WHAT TO PRODUCE: Set out the listing word for word. End with the line that contains "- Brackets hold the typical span".

.....

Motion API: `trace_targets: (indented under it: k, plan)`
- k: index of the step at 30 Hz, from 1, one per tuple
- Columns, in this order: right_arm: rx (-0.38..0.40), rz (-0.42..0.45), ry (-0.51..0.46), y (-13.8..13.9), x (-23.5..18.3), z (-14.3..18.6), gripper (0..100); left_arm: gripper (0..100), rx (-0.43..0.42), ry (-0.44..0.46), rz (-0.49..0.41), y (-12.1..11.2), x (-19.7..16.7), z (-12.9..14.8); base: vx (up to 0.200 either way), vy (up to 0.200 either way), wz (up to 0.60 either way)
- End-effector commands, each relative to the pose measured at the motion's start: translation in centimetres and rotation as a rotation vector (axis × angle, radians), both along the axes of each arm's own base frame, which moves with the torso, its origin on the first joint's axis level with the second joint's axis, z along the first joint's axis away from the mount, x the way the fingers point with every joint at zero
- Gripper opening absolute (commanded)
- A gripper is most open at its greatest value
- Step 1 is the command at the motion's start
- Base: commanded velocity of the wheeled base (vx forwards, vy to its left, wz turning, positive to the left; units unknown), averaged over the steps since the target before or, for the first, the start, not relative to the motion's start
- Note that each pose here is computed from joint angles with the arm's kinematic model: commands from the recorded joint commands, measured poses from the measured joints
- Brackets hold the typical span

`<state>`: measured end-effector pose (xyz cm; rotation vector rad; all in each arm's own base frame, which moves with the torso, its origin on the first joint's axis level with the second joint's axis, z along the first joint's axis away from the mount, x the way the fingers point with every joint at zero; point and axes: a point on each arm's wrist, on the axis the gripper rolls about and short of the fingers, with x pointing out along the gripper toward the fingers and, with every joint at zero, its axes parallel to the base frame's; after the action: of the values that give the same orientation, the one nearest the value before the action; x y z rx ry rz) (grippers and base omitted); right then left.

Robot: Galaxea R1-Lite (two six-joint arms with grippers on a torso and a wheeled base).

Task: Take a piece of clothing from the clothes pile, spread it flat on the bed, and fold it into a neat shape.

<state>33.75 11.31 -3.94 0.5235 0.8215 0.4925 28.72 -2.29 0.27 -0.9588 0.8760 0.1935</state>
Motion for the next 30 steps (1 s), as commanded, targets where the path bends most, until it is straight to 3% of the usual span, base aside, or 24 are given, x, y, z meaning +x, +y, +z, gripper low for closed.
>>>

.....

WRITTEN RESPONSE:
Motion API: `trace_targets: (indented under it: k, plan)`
- k: index of the step at 30 Hz, from 1, one per tuple
- Columns, in this order: right_arm: rx (-0.38..0.40), rz (-0.42..0.45), ry (-0.51..0.46), y (-13.8..13.9), x (-23.5..18.3), z (-14.3..18.6), gripper (0..100); left_arm: gripper (0..100), rx (-0.43..0.42), ry (-0.44..0.46), rz (-0.49..0.41), y (-12.1..11.2), x (-19.7..16.7), z (-12.9..14.8); base: vx (up to 0.200 either way), vy (up to 0.200 either way), wz (up to 0.60 either way)
- End-effector commands, each relative to the pose measured at the motion's start: translation in centimetres and rotation as a rotation vector (axis × angle, radians), both along the axes of each arm's own base frame, which moves with the torso, its origin on the first joint's axis level with the second joint's axis, z along the first joint's axis away from the mount, x the way the fingers point with every joint at zero
- Gripper opening absolute (commanded)
- A gripper is most open at its greatest value
- Step 1 is the command at the motion's start
- Base: commanded velocity of the wheeled base (vx forwards, vy to its left, wz turning, positive to the left; units unknown), averaged over the steps since the target before or, for the first, the start, not relative to the motion's start
- Note that each pose here is computed from joint angles with the arm's kinematic model: commands from the recorded joint commands, measured poses from the measured joints
- Brackets hold the typical span

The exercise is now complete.